Ada penangkapan dan pemeriksaan secara ilegal, intimidasi saksi, dan pembelokan fakta, hingga narasi menyalahkan korban (suporter).

Oleh:
Ady Thea DA
Bacaan 2 Menit
Kekisruhan di Stadion Kanjuruhan, Malang, usai laga Arema FC vs Persebaya Surabaya, Sabtu (1/10/2022) malam. Foto: Tangkapan layar youtube
Kekisruhan di Stadion Kanjuruhan, Malang, usai laga Arema FC vs Persebaya Surabaya, Sabtu (1/10/2022) malam. Foto: Tangkapan layar youtube

Tragedi kemanusiaan yang terjadi di stadion Kanjuruhan, Malang, Jawa Timur pada Sabtu (1/10/2022) lalu menuai keprihatinan dari berbagai pihak. Setelah peristiwa kelam itu, organisasi masyarakat sipil banyak menerima informasi maraknya intimidasi sistematis melalui penangkapan dan pemeriksaan secara ilegal yang diduga kuat dilakukan aparat keamanan.

Ketua YLBHI, Muhammad Isnur, mengatakan kejadian itu dialami penggemar klub sepak bola Arema atau Aremania dan warga sekitar lokasi kejadian. “Kami menilai ini sebagai upaya pembungkaman terhadap upaya saksi untuk menjelaskan kebenaran Tragedi Kemanusiaan yang menelan ratusan jiwa tersebut,” kata Isnur dikonfirmasi, Kamis (6/10/2022).

YLBHI, LBH Pos Malang, dan LBH Surabaya, mencatat informasi itu dari pengaduan dan pemantauan media. Isnur mencatat sedikitnya 4 hal. Pertama, ada pedagang yang takut ketika bertemu dengan jurnalis dari stasiun tv karena sebelumnya ada pedagang yang dijemput aparat keamanan karena memberikan keterangan terhadap jurnalis.

Baca Juga:

Kedua, penangkapan dan pemeriksaan ilegal terhadap saksi berinisial K setelah yang bersangkutan mengunggah video ketika tragedi di Stadion Kanjuruhan terjadi.

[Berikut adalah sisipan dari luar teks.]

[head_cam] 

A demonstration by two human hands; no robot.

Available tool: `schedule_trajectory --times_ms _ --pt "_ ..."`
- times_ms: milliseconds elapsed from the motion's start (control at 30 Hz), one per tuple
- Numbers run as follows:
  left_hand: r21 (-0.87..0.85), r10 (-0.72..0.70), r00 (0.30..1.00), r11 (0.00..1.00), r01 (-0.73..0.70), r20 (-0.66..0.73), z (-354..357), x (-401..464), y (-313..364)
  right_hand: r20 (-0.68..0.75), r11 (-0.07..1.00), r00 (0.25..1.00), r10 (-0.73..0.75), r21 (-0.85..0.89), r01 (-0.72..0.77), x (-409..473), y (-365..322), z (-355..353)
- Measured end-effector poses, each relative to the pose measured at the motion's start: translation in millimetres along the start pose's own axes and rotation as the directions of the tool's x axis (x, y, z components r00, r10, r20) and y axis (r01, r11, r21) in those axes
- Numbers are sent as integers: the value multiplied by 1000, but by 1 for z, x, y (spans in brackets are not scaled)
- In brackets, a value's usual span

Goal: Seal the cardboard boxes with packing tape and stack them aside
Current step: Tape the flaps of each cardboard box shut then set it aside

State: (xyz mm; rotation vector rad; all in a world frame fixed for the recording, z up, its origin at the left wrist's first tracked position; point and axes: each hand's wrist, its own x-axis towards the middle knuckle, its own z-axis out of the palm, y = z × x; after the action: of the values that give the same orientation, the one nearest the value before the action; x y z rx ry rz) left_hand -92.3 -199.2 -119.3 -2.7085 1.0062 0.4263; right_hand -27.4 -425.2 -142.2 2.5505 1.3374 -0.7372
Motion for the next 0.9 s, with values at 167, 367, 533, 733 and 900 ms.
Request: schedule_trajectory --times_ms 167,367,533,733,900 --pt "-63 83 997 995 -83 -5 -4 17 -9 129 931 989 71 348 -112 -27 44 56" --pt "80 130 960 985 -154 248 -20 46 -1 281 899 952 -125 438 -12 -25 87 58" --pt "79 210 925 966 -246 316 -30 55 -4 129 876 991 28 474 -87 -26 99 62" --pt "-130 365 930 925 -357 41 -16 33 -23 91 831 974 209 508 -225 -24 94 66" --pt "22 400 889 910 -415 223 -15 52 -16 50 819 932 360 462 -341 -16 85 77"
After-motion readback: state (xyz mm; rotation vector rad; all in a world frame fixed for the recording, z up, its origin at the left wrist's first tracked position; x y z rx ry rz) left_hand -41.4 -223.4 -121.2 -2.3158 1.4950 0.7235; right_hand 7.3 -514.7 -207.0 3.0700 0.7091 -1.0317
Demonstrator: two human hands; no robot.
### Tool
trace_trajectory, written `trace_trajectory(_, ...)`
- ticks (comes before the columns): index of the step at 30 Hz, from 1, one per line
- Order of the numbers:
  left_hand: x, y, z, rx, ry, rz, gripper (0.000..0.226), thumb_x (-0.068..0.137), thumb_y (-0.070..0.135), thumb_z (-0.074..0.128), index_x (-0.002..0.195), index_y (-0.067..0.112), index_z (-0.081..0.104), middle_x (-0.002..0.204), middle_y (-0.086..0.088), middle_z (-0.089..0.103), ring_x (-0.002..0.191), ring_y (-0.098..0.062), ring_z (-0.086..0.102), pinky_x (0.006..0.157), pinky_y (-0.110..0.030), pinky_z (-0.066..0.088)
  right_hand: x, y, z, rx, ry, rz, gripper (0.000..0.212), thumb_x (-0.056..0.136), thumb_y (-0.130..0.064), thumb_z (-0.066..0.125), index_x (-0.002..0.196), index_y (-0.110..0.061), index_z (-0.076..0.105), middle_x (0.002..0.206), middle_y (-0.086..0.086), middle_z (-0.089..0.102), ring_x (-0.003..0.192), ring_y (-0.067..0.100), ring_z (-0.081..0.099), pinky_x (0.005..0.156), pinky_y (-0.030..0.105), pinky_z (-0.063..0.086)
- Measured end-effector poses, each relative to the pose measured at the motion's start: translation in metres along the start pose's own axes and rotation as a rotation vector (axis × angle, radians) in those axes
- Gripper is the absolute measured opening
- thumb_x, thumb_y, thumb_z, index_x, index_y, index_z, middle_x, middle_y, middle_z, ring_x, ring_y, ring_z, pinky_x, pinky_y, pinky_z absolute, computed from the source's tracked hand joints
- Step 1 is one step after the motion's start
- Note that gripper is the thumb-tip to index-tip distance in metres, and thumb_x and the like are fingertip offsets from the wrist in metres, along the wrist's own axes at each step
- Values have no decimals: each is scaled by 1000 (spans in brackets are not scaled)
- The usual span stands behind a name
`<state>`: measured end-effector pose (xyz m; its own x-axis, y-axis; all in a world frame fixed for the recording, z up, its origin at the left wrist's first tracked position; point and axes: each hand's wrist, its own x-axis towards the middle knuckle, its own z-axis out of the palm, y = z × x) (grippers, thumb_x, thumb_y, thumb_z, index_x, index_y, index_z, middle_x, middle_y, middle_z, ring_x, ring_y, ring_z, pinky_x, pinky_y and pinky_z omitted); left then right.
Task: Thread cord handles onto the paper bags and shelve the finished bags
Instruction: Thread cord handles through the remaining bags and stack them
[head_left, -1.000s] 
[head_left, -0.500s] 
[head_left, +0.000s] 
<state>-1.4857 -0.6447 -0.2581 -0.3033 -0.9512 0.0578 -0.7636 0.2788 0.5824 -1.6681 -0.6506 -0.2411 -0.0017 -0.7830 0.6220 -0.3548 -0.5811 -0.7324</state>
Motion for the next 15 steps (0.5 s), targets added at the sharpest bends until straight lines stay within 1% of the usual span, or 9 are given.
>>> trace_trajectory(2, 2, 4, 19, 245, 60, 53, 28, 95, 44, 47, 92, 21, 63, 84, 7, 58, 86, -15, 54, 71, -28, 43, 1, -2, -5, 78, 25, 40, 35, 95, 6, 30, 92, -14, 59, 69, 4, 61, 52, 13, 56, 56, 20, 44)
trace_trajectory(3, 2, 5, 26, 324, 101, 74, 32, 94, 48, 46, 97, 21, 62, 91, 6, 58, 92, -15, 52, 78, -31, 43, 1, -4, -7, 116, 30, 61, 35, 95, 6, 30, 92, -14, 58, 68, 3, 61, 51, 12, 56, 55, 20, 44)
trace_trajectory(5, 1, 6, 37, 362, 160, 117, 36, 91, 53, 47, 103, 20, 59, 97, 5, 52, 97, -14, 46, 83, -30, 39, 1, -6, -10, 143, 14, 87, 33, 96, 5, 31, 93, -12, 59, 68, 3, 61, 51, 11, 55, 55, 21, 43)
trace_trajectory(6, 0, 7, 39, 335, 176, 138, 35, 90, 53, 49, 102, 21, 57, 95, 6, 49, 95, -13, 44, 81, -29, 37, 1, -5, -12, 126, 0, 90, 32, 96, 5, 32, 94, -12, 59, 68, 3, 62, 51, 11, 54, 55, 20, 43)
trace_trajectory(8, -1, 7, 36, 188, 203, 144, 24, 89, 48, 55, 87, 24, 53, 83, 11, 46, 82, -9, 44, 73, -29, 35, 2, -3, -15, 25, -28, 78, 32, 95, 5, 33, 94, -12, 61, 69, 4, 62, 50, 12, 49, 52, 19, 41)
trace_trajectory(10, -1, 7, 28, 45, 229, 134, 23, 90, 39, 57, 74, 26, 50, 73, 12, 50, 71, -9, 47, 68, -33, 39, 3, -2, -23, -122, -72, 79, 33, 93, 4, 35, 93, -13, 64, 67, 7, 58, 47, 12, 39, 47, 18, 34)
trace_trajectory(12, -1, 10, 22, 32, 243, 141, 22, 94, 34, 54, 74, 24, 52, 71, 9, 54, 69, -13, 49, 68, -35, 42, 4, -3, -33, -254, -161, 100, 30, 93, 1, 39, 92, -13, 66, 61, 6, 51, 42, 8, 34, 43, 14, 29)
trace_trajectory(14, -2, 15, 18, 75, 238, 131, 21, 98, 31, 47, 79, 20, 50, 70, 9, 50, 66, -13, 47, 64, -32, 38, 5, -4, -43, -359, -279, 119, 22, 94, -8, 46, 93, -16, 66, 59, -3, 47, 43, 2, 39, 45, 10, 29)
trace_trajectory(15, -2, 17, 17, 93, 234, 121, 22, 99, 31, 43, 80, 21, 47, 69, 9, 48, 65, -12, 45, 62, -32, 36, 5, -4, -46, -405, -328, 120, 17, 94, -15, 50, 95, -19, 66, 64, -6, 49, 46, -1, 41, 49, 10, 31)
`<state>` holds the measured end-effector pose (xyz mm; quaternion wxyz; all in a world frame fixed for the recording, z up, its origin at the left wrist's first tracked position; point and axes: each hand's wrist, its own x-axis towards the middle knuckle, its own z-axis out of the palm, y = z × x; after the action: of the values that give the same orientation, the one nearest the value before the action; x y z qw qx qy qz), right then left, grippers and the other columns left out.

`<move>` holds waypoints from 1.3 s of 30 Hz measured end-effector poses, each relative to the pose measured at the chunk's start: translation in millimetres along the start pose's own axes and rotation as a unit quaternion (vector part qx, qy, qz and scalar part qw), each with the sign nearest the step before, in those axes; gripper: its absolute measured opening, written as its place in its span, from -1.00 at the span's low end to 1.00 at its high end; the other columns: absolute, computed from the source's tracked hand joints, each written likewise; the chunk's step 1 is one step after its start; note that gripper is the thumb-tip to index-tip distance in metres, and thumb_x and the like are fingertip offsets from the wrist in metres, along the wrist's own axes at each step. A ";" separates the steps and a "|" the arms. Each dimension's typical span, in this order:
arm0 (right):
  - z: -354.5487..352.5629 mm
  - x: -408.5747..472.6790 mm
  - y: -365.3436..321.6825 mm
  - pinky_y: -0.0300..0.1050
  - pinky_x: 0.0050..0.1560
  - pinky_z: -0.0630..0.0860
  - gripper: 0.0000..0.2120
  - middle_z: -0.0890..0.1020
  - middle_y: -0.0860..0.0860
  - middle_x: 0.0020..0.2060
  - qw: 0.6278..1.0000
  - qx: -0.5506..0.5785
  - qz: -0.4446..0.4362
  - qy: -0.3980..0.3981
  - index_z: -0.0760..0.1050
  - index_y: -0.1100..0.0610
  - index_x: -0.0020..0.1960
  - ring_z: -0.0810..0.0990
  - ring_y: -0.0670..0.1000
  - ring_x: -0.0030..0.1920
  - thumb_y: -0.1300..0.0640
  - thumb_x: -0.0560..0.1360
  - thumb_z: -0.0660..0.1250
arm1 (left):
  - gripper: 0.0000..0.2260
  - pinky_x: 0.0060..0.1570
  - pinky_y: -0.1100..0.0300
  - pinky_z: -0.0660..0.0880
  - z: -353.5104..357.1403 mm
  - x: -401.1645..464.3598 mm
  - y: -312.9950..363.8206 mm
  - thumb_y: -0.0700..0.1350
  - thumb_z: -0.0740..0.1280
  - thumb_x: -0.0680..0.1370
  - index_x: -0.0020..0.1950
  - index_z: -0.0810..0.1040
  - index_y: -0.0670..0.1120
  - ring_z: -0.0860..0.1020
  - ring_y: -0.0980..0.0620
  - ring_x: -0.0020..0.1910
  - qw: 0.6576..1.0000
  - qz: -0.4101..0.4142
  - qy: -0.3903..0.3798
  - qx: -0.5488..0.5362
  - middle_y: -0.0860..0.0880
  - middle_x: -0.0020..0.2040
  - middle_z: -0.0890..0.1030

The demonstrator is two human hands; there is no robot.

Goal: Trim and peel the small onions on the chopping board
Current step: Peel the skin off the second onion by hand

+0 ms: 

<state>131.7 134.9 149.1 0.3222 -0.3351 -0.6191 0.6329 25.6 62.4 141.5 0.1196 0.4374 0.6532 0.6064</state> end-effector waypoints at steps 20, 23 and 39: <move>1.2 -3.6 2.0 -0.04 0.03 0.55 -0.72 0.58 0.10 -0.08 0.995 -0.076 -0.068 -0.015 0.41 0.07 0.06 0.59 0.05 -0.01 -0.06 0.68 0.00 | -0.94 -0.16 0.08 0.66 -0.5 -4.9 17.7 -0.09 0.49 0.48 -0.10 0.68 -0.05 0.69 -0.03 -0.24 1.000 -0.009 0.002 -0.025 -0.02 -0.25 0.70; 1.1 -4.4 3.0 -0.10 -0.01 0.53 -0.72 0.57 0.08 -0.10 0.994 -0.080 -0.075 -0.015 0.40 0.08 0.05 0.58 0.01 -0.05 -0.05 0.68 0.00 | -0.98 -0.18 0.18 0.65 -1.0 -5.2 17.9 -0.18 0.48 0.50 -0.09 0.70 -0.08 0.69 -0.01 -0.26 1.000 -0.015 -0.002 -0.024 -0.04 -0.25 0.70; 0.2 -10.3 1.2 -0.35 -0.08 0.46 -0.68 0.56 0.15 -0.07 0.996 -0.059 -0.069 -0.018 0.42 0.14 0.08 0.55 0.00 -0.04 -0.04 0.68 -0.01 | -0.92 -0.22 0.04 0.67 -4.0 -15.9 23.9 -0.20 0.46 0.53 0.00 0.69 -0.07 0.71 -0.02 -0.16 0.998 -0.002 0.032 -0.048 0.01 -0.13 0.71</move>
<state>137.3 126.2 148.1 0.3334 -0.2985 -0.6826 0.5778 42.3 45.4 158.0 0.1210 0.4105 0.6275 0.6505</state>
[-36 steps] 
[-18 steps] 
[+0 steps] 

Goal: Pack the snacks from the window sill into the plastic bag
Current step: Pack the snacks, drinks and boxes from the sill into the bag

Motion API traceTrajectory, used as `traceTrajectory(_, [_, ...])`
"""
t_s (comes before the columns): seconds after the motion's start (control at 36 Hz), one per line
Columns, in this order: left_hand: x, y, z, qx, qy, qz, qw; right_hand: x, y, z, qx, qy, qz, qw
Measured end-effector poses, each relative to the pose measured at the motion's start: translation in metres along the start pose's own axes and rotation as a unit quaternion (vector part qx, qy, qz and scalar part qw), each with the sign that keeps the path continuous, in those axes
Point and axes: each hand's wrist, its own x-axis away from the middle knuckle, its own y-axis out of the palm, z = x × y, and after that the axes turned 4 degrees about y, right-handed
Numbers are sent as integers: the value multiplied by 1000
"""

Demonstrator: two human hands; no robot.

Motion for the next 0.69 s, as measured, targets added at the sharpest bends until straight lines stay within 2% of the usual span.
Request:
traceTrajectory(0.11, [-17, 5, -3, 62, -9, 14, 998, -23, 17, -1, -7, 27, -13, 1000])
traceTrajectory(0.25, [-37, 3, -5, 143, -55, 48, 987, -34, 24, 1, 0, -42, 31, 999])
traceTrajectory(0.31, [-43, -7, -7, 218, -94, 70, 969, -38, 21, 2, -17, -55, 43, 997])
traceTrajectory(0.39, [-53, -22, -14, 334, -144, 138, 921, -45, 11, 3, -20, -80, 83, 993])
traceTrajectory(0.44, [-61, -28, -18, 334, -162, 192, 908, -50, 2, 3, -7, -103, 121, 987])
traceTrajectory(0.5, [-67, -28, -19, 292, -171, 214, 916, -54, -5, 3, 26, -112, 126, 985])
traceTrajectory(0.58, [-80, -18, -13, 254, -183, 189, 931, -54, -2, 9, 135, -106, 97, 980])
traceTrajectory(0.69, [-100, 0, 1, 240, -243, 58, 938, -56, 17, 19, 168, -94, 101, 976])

Akhirnya yang bersangkutan ditemukan oleh keluarga di Polres Malang. Ketiga, setelah tragedi banyak spanduk di berbagai titik di Malang yang intinya mendesak agar tragedi itu diusut tuntas. Tapi sekarang spanduk itu diturunkan orang tak dikenal.

Keempat, ada narasi menyalahkan korban (victim blaming) yang menyebut suporter tidak menerima kekalahan dan meminum minuman keras. Padahal faktanya Aremania yang turun ke lapangan hanya ingin bertemu dengan pemain untuk memberikan semangat. Sebelum pertandingan berlangsung penjagaan sangat ketat, sehingga tidak mungkin botol minuman kerja bisa lolos ke dalam stadion.

Berdasarkan temuan itu, Isnur menilai kondisi tersebut sangat berbahaya, sehingga Kapolri harus memerintahkan anggotanya untuk berhenti melakukan intimidasi dan pembelokan fakta. Kapolri juga harus memerintahkan Divisi Propam untuk turun memeriksa semua anggota polisi yang melakukan hal tersebut. “Karena tindakan itu merupakan pidana,” tegasnya.

Mengingat ancaman yang semakin besar dan berbahaya terhadap para saksi tragedi Kanjuruhan, Isnur mendesak LPSK harus lebih proaktif menjemput dan melindungi saksi, tanpa menunggu adanya laporan. Meski pemerintah telah membentuk TGIPF yang dipimpin Menkopolhukam, tapi Komnas HAM, Komnas Perempuan, dan KPAI harus tetap melakukan investigasi sesuai kewenangannya masing-masing.

Bagi Isnur, pemerintah tidak cukup hanya membentuk TGIPF, tapi juga memastikan tim bekerja secara independen, transparan dan akuntabel. Selain itu secara paralel menjamin akses bagi Komnas HAM, Komnas Perempuan, dan KPAI terhadap bukti-bukti kejadian.

Sebelumnya, Direktur Eksekutif Amnesty International Indonesia, Usman Hamid, mengatakan akuntabilitas negara benar-benar diuji dalam kasus ini. Oleh karena itu, Amnesty International mendesak negara untuk menyelidiki secara menyeluruh, transparan dan independen atas dugaan penggunaan kekuatan berlebihan yang dilakukan oleh aparat keamanan serta mengevaluasi prosedur keamanan dalam acara yang melibatkan ribuan orang.